Взаимозависимость экономики и политики не ограничена проблемами демократизации государств в посткоммунистическом мире. В каком-то смысле потеря социального капитала в Соединенных Штатах сказывается на американской демократии более непосредственным образом, чем на американской экономике. Демократические политические институты в не меньшей степени, чем бизнес, зависят от доверия, а снижение доверия в обществе требует более сильного вмешательства правительства с целью регуляции социальных отношений.

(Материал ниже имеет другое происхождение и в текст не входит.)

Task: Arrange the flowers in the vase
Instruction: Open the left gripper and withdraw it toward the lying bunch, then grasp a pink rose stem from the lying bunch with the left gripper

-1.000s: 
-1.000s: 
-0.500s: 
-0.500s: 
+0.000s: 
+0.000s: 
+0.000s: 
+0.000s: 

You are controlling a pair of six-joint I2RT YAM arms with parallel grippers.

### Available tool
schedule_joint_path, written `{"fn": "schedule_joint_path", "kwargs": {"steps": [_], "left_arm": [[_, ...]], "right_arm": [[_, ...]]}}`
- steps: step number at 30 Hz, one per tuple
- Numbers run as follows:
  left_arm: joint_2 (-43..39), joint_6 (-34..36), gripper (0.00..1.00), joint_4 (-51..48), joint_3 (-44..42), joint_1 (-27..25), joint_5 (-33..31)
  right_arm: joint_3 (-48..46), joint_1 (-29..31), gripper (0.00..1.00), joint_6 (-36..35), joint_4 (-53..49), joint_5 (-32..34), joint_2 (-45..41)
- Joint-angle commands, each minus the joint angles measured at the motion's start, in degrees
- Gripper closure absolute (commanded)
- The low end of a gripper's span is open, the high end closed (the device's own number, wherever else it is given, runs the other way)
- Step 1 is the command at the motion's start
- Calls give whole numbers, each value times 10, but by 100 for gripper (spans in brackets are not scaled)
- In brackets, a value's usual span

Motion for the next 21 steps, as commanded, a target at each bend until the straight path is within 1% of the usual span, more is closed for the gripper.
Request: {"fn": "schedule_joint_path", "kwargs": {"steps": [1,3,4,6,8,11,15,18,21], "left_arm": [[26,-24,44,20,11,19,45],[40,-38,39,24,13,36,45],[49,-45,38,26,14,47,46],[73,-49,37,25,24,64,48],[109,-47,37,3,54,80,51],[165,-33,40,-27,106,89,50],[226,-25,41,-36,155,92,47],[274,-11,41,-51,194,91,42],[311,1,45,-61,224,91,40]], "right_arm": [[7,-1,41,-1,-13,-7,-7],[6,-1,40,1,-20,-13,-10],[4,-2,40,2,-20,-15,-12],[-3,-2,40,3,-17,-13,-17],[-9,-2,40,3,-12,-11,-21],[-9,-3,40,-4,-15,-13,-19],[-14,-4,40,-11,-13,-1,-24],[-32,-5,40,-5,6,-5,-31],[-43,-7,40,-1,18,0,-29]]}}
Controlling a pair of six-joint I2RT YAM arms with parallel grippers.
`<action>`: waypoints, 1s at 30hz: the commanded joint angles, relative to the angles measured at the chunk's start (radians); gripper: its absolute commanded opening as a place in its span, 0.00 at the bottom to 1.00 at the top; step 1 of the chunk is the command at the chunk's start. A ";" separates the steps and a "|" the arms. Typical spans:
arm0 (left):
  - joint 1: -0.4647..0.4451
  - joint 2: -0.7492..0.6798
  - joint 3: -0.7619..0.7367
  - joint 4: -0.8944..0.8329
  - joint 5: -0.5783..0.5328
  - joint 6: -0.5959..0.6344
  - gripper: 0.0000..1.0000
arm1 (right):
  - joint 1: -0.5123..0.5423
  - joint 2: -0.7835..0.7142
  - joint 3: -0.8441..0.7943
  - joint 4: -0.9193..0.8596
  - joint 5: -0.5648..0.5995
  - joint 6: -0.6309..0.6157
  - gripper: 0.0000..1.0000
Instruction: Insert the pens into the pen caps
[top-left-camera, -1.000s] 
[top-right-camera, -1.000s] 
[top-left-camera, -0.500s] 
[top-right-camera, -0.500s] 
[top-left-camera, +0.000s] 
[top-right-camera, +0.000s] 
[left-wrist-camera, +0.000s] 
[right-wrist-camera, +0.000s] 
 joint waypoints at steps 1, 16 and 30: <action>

Многие из случаев, которые были рассмотрены в данной книге, являются своего рода предостережением против слишком сильной политической централизации. Слабость и дисфункции общества свойственны не только бывшим коммунистическим странам. Такие общества с развитой семейственностью и низким общим уровнем доверия, как Китай, Франция и южная Италия, представляют собой продукты правления централизованных монархий прошлого (а в случае Франции — и республиканских правительств), которые в погоне за абсолютной властью создали препятствия для автономии социальных институтов «среднего звена». И наоборот, такие общества, как Япония и Германия, показывающие относительно высокий общий уровень доверия, существовали в относительно децентрализованной политической системе большую часть их доиндустриального прошлого. В Соединенных Штатах все более ослабевающий авторитет гражданских ассоциаций связан с появлением сильной власти — как законодательной, так и исполнительной. Социальный капитал подобен храповику, который легко идет в одну сторону и не идет в другую: он может быть легко растрачен действиями правительства, но его уже не удастся собрать обратно. Сейчас, когда вопрос идеологии и институтов в основном решен, вопрос о сохранении и дальнейшем накоплении социального капитала выходит на первое место.